* TASK ITEM:
Your task is to output, without alteration, each line from the one containing "Spot purple utensil" through the final line of the records below.

* INFORMATION PROVIDED:
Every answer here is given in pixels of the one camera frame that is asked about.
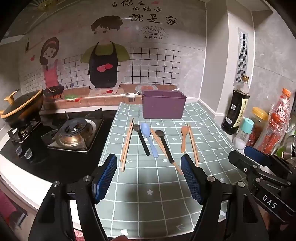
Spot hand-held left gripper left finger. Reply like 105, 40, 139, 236
28, 153, 118, 241

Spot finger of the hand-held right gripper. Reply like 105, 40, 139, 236
228, 151, 287, 188
244, 146, 296, 176

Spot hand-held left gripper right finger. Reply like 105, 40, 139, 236
180, 154, 270, 241

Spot black spoon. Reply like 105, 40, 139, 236
155, 130, 174, 164
133, 124, 151, 156

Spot orange wooden spoon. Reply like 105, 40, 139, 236
181, 126, 189, 153

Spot blue plastic spoon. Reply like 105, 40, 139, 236
140, 122, 159, 159

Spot purple utensil holder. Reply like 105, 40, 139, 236
142, 90, 187, 120

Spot person's right forearm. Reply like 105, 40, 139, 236
257, 207, 281, 234

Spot teal cap shaker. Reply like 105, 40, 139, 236
233, 118, 255, 151

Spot steel bowl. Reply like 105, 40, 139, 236
276, 130, 296, 163

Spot red bottle orange cap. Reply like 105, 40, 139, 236
255, 88, 296, 154

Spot yellow lid jar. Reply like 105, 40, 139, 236
246, 107, 269, 146

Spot green checked mat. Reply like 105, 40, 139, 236
72, 102, 249, 239

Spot dark soy sauce bottle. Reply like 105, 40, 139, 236
221, 75, 250, 135

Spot black gas stove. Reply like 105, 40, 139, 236
0, 108, 118, 186

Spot stove burner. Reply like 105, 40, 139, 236
8, 117, 43, 143
47, 111, 104, 153

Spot white vent grille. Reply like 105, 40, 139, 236
235, 27, 249, 85

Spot black pot with lid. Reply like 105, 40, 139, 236
0, 89, 44, 128

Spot cartoon wall poster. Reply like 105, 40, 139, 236
0, 0, 207, 112

* FINISHED TASK:
Spot purple utensil holder. Reply like 105, 40, 139, 236
142, 90, 187, 120

Spot person's right forearm. Reply like 105, 40, 139, 236
257, 207, 281, 234

Spot teal cap shaker. Reply like 105, 40, 139, 236
233, 118, 255, 151

Spot steel bowl. Reply like 105, 40, 139, 236
276, 130, 296, 163

Spot red bottle orange cap. Reply like 105, 40, 139, 236
255, 88, 296, 154

Spot yellow lid jar. Reply like 105, 40, 139, 236
246, 107, 269, 146

Spot green checked mat. Reply like 105, 40, 139, 236
72, 102, 249, 239

Spot dark soy sauce bottle. Reply like 105, 40, 139, 236
221, 75, 250, 135

Spot black gas stove. Reply like 105, 40, 139, 236
0, 108, 118, 186

Spot stove burner. Reply like 105, 40, 139, 236
8, 117, 43, 143
47, 111, 104, 153

Spot white vent grille. Reply like 105, 40, 139, 236
235, 27, 249, 85

Spot black pot with lid. Reply like 105, 40, 139, 236
0, 89, 44, 128

Spot cartoon wall poster. Reply like 105, 40, 139, 236
0, 0, 207, 112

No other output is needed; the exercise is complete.